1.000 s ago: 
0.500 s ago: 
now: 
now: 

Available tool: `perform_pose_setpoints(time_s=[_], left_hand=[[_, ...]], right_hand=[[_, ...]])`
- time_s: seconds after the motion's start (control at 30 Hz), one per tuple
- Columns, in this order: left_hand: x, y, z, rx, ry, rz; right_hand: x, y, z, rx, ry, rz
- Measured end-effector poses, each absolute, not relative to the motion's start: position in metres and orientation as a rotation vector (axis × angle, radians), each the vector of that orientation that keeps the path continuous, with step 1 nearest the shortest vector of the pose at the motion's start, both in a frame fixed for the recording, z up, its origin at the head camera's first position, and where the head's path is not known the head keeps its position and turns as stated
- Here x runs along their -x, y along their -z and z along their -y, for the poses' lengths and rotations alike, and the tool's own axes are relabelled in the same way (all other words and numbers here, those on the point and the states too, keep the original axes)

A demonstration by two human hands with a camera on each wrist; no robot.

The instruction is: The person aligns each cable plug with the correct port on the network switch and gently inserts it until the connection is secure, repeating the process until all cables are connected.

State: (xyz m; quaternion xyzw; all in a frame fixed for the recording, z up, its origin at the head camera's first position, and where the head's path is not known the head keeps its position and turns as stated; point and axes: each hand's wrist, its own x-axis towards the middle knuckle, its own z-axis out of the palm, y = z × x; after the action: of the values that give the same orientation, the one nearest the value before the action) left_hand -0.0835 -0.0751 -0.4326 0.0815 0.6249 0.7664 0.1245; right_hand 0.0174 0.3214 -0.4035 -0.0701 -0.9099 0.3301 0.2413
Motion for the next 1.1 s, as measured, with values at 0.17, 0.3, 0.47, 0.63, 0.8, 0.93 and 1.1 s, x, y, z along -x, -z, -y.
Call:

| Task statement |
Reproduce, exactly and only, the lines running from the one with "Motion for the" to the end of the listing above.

| Response to this exercise |
Motion for the next 1.1 s, as measured, with values at 0.17, 0.3, 0.47, 0.63, 0.8, 0.93 and 1.1 s, x, y, z along -x, -z, -y.
Call:

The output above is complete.